5 highlights from Wes Huff's interview with Shawn Ryan about suffering, giants and Dead Sea Scrolls
3. Christianity vs. Islam: 'Highly problematic'
Huff, who was born in Pakistan when his parents were missionaries to the Muslim country in the 1990s, has studied Islamic theology extensively and contrasted the Bible with the Quran, the historical claims of which he said are "highly problematic."
Noting he was "genuinely interested in" the teachings of Islam when he was younger because of its historical interplay with Christianity, Huff said he wanted to discern if its claims could be legitimate compared to his belief system, but ultimately "found them very wanting."
"Islam has an issue in that there are historical articulations of what's going on in the biblical stories that are just false," he said. He singled out Surah 4:157, which denies the historicity of the Crucifixion and claims the Jews "neither killed nor crucified him — it was only made to appear so."
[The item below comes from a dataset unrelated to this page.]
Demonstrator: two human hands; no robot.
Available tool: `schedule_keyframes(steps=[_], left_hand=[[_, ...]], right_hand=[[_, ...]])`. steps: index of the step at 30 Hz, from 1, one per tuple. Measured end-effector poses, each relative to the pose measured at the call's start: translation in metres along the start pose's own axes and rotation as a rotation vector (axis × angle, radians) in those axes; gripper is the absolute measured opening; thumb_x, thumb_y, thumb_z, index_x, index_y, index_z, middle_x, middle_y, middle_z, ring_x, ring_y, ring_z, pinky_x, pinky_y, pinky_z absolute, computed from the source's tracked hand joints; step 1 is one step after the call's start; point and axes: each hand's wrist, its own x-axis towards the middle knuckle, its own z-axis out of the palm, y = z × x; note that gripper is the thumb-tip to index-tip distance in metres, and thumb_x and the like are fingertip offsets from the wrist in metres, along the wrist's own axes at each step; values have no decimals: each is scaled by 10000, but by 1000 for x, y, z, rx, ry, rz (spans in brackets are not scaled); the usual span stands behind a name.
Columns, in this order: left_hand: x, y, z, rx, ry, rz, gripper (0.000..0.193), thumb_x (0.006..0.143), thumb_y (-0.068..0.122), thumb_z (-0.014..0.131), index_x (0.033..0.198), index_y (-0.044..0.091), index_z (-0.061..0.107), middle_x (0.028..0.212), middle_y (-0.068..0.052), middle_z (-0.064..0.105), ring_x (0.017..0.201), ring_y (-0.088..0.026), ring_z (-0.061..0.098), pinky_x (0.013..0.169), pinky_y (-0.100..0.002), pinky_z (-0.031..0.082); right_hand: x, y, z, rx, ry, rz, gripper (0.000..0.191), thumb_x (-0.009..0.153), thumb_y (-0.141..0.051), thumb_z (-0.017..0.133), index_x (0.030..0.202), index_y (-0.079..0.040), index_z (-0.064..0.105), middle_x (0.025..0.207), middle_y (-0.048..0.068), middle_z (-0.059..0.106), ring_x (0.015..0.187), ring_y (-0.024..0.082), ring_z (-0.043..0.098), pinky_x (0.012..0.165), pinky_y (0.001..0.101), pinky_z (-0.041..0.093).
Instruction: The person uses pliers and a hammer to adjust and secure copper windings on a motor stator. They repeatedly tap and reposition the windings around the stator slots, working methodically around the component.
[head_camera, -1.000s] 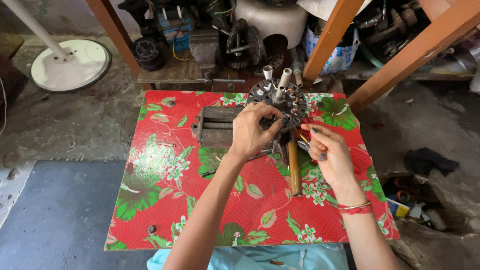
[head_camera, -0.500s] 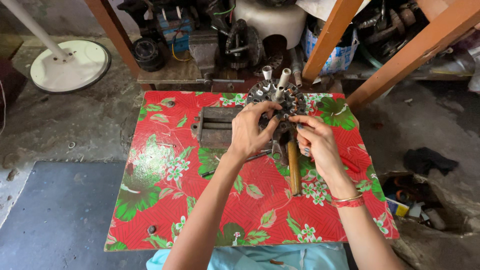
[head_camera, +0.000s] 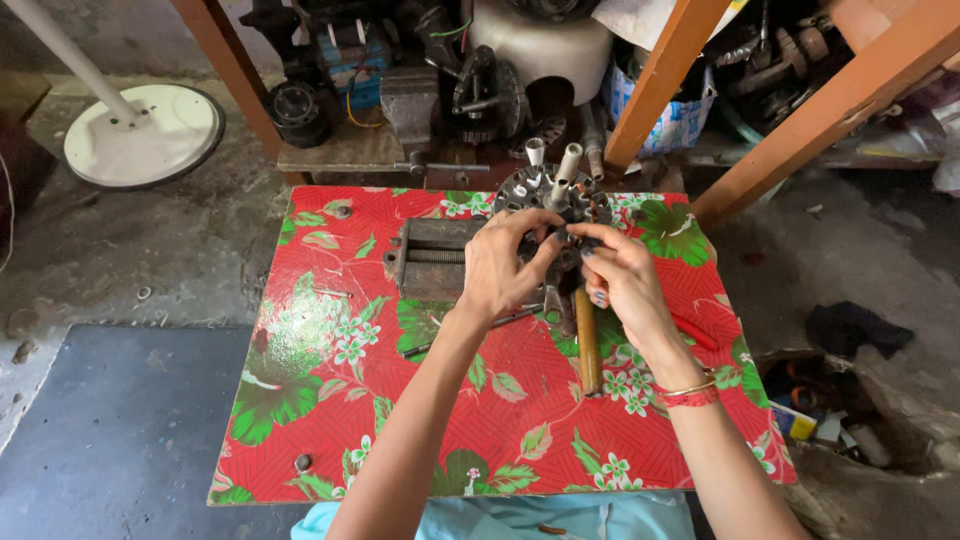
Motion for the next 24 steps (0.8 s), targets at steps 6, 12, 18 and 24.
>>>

Huff said Jesus is mentioned more times in the Quran even than the traditionally illiterate Muhammad, but many of its stories about Him were obviously drawing on oral traditions that were circulating in seventh-century Arabia. The Quran's claim, for instance, that a young Jesus gave life to clay birds was lifted from the apocryphal Infancy Gospel of Thomas, a historically discredited text that most scholars date to the second century.
The Quran is also guilty of "confusion and conflation" by jumbling multiple biblical stories, Huff said, offering the example of the Islamic holy book placing the villainous Haman from the book of Esther at the right hand of the pharaoh of the Exodus, misplacing him by many centuries.
"I don't see any evidence that the author of the Quran knew what the Torah or the Gospel were," he said.
Noting the Quran commands "the people of the Gospel [to] judge by what Allah has revealed in it" and warns those who do not "are truly the rebellious," Huff noted that Muslims "have painted themselves into a corner" because the Gospels, which were already in existence by the seventh century, contradict the claims of the Quran.
"And so, if the Quran is true and it's telling me to do this, then I have to conclude that the Quran is false, because it's telling me to do something that's an impossibility," he said. "I cannot judge the Quran by the Gospel and find that the Quran actually understands what the Gospel is saying."